How to deal with bullies Pt. 1 – Topics For Parents Mini-edu Session
There are many different types of bullying that can be experienced by children and adults alike. Some are obvious to spot while others can be more subtle. The different types of bullying that we look at below are some of the ways that bullying could be happening:
Physical bullying includes hitting, kicking, tripping, pinching and pushing or damaging property. Physical bullying causes both short-term and long-term damage.
Verbal bulling includes name calling, insults, teasing, intimidation, homophobic or racist remarks, or verbal abuse. While verbal bullying can start off harmless, it can escalate to levels which start affecting the individual target.
Social bullying, sometimes referred to as covert bullying, is often harder to recognize and can be carried out behind the bullied person’s back. It is designed to harm someone’s social reputation and/or cause humiliation.
Social bullying can include:
- Lying and spreading rumours
- Negative facial or physical gestures, menacing or contemptuous looks
- Playing nasty jokes to embarrass and humiliate
- Mimicking unkindly
- Encouraging others to socially exclude someone
- Damaging someone’s social reputation or social acceptance.
The Cyber Bullying Research Centre defines cyber bullying as: the intentional and repeated harm inflicted through the use of computers, phones, and other electronic devices.
Cyber bullying can be overt or covert bullying behaviours using digital technologies including hardware such as computers and smartphones, and software such as social media, instant messaging, texts, websites and other online platforms.
Cyber bullying can happen at any time. It can be in public or in private and sometimes only known to the target and the person bullying.
Cyber bullying can include:
- Abusive or hurtful texts, emails or posts, images or videos
- Deliberately excluding others online
- Nasty gossip or rumours
- Imitating others online or using their log-in.
Bullying Is Meant to Hurt
Verbal bullying is different from teasing. It’s not done to make friends, or to relate to someone. Just the opposite: The goal is to embarrass the victim and make the bully look better and stronger.
The tricky thing is that bullying may start out as teasing. But when it’s done over and over and is meant to be hurtful or threatening, it becomes bullying.
Verbal bullying includes calling a victim names, taunting and sexual harassment. It can happen in person, through texting, and online through social media and email.
Bullying also involves an imbalance of power. Bullying victims usually don’t provoke it. Rather, kids may not be able to defend themselves because of their physical size, or because of their social position in school or in a group. And if a victim gets upset, bullies typically don’t stop. The bullying may even get worse.
Unlike kids who are being bullied, kids who are being teased can influence whether it continues or ends. If they get upset, the teaser usually stops.
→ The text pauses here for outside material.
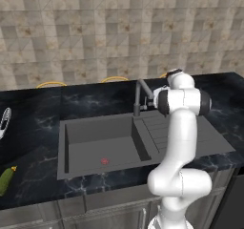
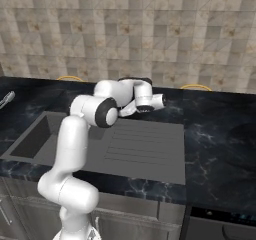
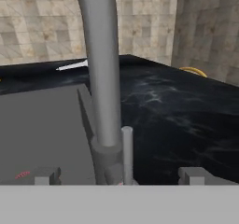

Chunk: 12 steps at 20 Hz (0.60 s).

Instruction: Turn on the sink faucet. Then move the cucumber from the counter to the sink. Turn off the sink. Move the vegetable from the sink to the pot next to the stove. Finally move the pot to the front center burner.

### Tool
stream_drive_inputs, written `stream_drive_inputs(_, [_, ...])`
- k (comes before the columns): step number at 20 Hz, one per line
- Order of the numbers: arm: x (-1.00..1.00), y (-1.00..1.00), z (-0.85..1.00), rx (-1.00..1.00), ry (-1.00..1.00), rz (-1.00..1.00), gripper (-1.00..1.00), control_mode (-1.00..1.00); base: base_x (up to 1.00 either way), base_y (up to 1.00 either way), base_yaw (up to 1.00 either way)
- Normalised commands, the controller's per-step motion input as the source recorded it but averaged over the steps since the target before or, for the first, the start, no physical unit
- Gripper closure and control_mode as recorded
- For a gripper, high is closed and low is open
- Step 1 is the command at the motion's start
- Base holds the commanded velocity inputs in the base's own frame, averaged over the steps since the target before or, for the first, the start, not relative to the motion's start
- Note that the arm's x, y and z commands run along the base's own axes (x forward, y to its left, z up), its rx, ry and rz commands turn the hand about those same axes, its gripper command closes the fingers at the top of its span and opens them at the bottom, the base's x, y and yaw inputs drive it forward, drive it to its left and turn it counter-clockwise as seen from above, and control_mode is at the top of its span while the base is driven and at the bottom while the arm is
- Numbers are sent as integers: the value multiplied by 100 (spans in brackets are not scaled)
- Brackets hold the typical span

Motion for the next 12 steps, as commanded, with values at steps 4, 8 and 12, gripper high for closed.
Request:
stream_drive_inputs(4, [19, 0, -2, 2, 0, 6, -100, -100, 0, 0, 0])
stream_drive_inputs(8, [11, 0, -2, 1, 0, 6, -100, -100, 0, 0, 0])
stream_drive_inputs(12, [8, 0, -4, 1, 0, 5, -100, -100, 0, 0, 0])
Sometimes, kids who are trying to tease end up bullying. For example, a child may say something mean-spirited to another, thinking it’s playful. This can lead to an argument. Or a child may react angrily to a comment that’s friendly, which may cause other kids to keep their distance.
To address these struggles, it’s important to teach kids about the rules of conversation. Help kids sort out when teasing is okay and when it becomes hurtful or borders on bullying. One way to do this is by role-playing with them. This lets kids practice a situation where they get teased, don’t like it, and need to respond.
Questions to Ask Kids About Teasing:
Maybe you’ve heard that kids are teasing your child or your student at school. You can ask a few questions to see whether it’s good-natured or harmful:
- Are the kids who tease you your friends?
- Do you like when they tease you?
- Do you tease them back?
- If you told them to stop teasing, would they?
- If you told them that they hurt your feelings, what would they say sorry?
If the answer to any of these questions is “no” or “I don’t know,” then it may be a case of negative teasing or even bullying. It’s important to find out more.